Step 4: Dashboard Launch

shiny::runApp("app.R")
# Opens interactive dashboard in browser

🔒 Ethical Considerations

  • Public Data Only: Uses exclusively open-access, anonymized viral sequences
  • No Personal Health Information: Complies with data privacy regulations
  • Proper Attribution: All data sources are cited
  • Reproducibility: Complete code and methodology shared openly

💾 Low-RAM Optimization

This project is optimized for systems with 4GB RAM:

  • Processes sequences in small batches
  • Limits dataset to 10-50 sequences
  • Uses efficient Bioconductor data structures
  • Includes memory cleanup (gc()) after intensive operations
  • Alternative: Use Google Colab for R sessions (free cloud computing)

📈 Results & Outputs

  • motif_matches.csv: Detected motif positions and frequencies
  • qc_summary.csv: Quality control metrics
  • variant_plots.png: Static visualizations for reports
  • Interactive Dashboard: Real-time exploration via Shiny

🌐 Deployment

# Deploy to shinyapps.io (requires free account)
library(rsconnect)
rsconnect::setAccountInfo(name="<ACCOUNT>", token="<TOKEN>", secret="<SECRET>")
rsconnect::deployApp()

🤝 Contributing

Suggestions and improvements welcome!
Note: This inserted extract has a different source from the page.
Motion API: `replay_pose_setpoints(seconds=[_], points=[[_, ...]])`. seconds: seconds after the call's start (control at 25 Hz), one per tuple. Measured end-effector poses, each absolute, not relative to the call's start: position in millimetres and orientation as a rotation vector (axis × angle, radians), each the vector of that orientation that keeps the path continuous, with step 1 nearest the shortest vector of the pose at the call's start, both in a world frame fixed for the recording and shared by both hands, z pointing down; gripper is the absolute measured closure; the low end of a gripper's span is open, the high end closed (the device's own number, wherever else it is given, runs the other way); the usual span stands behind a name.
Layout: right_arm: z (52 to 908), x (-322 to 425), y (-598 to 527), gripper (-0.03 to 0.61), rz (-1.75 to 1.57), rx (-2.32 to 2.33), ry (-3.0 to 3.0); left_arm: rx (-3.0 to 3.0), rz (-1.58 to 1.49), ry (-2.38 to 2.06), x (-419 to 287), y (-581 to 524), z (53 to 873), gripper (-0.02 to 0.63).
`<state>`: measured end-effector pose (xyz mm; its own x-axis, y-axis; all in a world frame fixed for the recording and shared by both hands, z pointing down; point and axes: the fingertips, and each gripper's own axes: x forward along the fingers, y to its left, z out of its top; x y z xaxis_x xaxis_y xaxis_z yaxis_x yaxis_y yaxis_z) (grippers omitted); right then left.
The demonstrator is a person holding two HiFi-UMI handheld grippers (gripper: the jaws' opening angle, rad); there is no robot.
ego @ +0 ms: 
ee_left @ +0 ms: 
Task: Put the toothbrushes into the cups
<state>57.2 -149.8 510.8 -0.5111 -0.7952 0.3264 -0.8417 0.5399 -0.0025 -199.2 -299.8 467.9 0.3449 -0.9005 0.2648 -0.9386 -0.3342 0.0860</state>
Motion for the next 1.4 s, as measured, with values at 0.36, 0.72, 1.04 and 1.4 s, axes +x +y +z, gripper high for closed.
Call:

Please:

  1. Fork the repository
  2. Create a feature branch
  3. Submit a pull request with clear description

📚 References & Resources

📝 License

MIT License - Free to use with attribution

👤 Author

🏆 Skills Demonstrated

  • Bioinformatics data analysis (Bioconductor/R)
  • Shell scripting automation
  • Interactive data visualization (Shiny)
  • Version control (Git)
  • Public health data interpretation
  • Low-resource computing optimization

This project was developed as part of a bioinformatics portfolio showcasing real-world genomic data analysis skills applicable to tropical disease surveillance.


Note: This prototype uses reference sequences. For Bangladeshi outbreak strains see the dedicated repository.